Die lustvolle Steigerung von Komplexität
Armin Chodzinski: Dr. C.’s Conversationslexikon –
F wie Feierabend und V wie Verantwortung
SWR 2 / SWR Kultur, 14. und 21.04.2024, 23.04 bis 0.00 Uhr
Seit 2015 veröffentlicht der bildende Künstler Armin Chodzinski im SWR seine ökonomischen Radio-Revuen zur Therapie grassierender Ahnungslosigkeit unter dem Titel „Dr. C.’s Conversationslexikon“. Jetzt sind die Buchstaben F wie Feierabend und V wie Verantwortung dazu gekommen.
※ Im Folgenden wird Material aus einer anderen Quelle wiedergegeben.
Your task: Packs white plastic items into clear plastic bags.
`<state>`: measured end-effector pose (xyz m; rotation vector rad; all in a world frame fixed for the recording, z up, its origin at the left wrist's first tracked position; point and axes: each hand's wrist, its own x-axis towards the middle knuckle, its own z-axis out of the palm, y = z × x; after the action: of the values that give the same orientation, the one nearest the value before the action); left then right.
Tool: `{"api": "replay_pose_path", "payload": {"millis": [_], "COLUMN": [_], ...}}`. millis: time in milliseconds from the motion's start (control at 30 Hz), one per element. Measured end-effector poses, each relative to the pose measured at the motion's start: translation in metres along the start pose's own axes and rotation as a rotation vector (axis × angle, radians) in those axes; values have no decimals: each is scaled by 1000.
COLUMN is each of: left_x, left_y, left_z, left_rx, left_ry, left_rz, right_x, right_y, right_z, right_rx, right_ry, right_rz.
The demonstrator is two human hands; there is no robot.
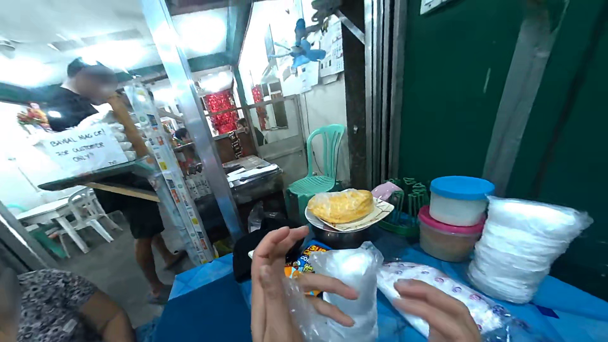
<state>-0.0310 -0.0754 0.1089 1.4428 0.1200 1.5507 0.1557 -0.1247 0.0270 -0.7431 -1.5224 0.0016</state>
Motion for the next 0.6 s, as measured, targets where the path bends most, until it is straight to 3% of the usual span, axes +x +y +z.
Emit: {"api": "replay_pose_path", "payload": {"millis": [67,200,400,600], "left_x": [-3,-13,-21,-17], "left_y": [-3,-11,-4,0], "left_z": [7,14,13,14], "left_rx": [-13,91,180,68], "left_ry": [-10,-74,-284,-280], "left_rz": [-1,50,-11,-136], "right_x": [13,25,34,29], "right_y": [-21,-42,-39,-35], "right_z": [5,22,13,-2], "right_rx": [-43,-105,-124,-29], "right_ry": [-59,-131,3,45], "right_rz": [-55,4,28,52]}}
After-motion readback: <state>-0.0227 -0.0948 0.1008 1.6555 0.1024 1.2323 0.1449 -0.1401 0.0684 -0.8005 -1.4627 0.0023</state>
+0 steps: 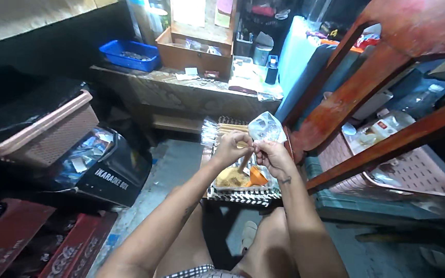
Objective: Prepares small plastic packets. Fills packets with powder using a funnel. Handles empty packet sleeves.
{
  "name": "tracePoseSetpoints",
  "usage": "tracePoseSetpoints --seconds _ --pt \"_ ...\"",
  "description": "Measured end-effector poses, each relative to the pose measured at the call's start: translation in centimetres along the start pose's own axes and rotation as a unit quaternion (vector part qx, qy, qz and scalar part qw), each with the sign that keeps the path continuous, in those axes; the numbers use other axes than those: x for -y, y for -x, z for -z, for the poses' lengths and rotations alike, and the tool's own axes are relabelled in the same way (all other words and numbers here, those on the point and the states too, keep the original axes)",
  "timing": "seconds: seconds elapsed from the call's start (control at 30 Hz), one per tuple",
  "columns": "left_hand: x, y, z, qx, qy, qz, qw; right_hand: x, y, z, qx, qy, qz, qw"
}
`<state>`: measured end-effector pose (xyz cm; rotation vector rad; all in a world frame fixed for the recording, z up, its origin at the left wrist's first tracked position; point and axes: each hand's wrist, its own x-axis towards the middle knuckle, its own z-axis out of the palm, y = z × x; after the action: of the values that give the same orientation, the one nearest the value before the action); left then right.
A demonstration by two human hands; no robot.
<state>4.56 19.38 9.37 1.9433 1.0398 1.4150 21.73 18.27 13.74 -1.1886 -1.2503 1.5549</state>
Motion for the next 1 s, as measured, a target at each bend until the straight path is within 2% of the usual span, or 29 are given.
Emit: tracePoseSetpoints --seconds 0.1,0.2,0.47,0.67,0.9,1.0 --pt "-1.6 0.4 -0.8 -0.004 0.124 0.099 0.987 -1.2 0.0 1.3 0.029 -0.023 0.084 0.996" --pt "-3.7 1.2 -0.9 0.019 0.183 0.143 0.972 -2.0 -0.1 2.0 0.063 0.009 0.169 0.984" --pt "-3.6 1.4 -2.0 0.04 0.212 0.124 0.968 -2.1 -0.3 3.6 0.108 0.093 0.239 0.961" --pt "-2.4 0.9 -3.8 -0.04 0.246 0.087 0.964 -2.9 0.2 3.2 0.033 0.171 0.294 0.94" --pt "-2.4 0.6 -4.5 -0.142 0.187 0.046 0.971 -2.9 0.9 0.6 -0.104 0.227 0.373 0.894" --pt "-2.6 0.5 -4.2 -0.151 0.197 0.052 0.967 -2.7 1.4 0.4 -0.09 0.239 0.384 0.887"
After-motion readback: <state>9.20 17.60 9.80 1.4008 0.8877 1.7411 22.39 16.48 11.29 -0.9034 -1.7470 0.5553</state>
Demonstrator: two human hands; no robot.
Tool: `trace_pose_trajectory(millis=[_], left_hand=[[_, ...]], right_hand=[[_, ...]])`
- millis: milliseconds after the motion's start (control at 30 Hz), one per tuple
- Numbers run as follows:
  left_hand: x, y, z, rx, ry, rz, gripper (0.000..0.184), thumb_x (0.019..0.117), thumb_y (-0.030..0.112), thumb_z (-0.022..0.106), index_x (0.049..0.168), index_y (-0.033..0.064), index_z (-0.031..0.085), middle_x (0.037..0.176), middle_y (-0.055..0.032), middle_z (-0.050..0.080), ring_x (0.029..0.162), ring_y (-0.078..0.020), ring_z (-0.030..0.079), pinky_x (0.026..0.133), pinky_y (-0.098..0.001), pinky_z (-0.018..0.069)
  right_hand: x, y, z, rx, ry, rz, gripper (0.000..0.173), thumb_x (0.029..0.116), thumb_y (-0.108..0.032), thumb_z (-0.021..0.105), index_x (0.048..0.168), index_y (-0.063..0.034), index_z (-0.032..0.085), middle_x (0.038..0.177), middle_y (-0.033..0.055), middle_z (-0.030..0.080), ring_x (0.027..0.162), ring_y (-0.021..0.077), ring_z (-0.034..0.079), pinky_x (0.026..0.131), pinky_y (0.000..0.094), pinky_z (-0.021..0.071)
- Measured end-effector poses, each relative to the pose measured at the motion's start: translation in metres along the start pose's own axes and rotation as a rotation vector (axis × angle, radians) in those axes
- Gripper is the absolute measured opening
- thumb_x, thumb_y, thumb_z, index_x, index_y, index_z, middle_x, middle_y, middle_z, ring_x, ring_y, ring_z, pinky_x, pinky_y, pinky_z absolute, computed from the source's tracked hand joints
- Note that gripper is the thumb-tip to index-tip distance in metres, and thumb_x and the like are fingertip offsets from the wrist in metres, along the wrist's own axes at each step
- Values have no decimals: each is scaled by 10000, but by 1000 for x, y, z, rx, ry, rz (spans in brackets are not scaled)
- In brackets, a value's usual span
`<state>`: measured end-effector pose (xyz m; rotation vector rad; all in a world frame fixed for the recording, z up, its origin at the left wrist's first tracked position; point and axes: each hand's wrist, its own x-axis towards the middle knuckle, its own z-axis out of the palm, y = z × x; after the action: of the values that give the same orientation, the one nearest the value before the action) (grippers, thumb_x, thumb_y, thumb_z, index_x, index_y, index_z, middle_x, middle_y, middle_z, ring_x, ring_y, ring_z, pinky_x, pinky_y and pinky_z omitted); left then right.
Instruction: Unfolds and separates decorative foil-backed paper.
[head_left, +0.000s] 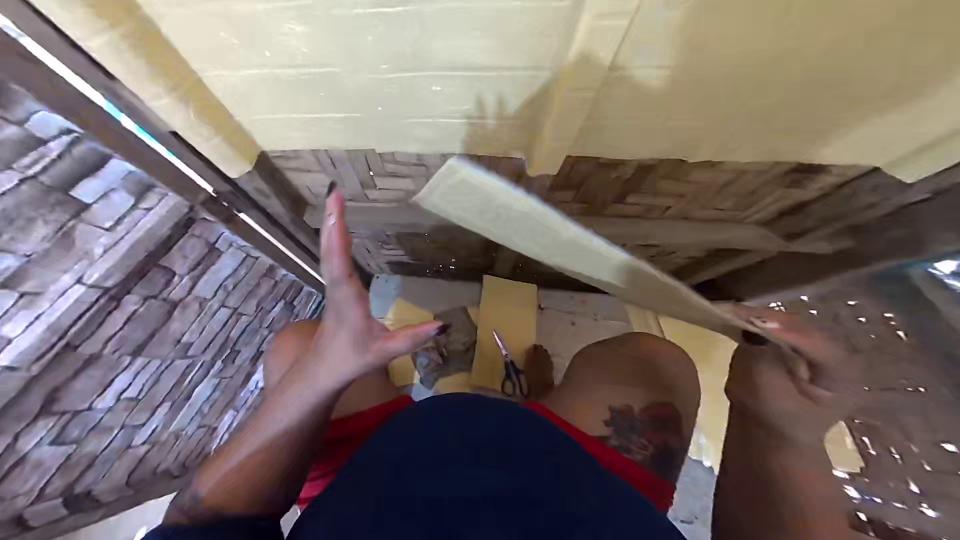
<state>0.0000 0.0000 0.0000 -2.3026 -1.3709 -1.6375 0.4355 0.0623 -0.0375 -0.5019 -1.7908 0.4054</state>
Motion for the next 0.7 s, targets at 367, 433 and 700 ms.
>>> trace_pose_trajectory(millis=[367,433,700], left_hand=[[-1,-16,8,-174,-196,-82,173,992,185,663,1067,33,691,1020,-11,716,970,-38,676,912,-275,577],[-6,-17,7,-36,-274,-67,193,996,212,648,1048,37,711,998,-49,726,961,-97,675,927,-356,541],[-13,-2,9,60,-337,-38,215,1020,229,614,1066,44,714,999,-73,729,957,-147,684,907,-378,543]], right_hand=[[-15,14,-10,55,-543,540,693,930,-648,593,1454,-195,568,1425,-15,613,1318,115,562,1108,354,481],[-5,14,-1,2,-539,546,737,922,-676,578,1448,-160,571,1443,37,596,1341,163,546,1115,404,468],[72,-35,88,-12,-552,182,387,1011,-330,589,1309,-99,677,1308,36,662,1226,117,610,1053,338,518]])
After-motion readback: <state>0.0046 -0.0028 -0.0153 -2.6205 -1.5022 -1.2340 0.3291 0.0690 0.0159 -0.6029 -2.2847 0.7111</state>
„Was heißt es eigentlich, nicht gelernt zu haben, mit Ökonomie umzugehen? Was heißt es eigentlich, sich ständig Kräften auszusetzen, die man nicht versteht?“, fragte 2004 der Wirtschaftsjournalist Wolf Lotter in Stefan Weigls Hörspiel „Stripped – Ein Leben in Kontoauszügen“ und gab gleich die Antwort: „Menschen, die ökonomisch unfrei sind, sind selbstverständlich auch sonst unfrei.“ Das Plädoyer für den Ausgang aus der selbstverschuldeten, ökonomischen Unmündigkeit dürfte er mit Armin Chodzinski gemeinsam haben.
Chodzinski ist kein Journalist, sondern ein bildender Künstler, der nach seiner Abschlussarbeit an der Braunschweiger Kunstakademie mit dem Titel „Armin Chodzinski muss ins Management“ tatsächlich im Management einer Lebensmittelkette gearbeitet hat. Inzwischen ist er außerdem promovierter Anthropogeograph sowie Autor und Regisseur von „Dr. C.’s Conversationslexikon“, einer „ökonomischen Radio-Revue mit und ohne Publikum“, wie er sie früher untertitelt hat. Doch platte Didaxe ist ihm fern. In einem Interview mit dem SWR-Magazin „Tandem“ hat er schließlich selbstbewusst gesagt, dass Künstler Fragen, die ihnen niemand gestellt habe, auf eine Weise beantworteten, die erst mal keiner verstehe.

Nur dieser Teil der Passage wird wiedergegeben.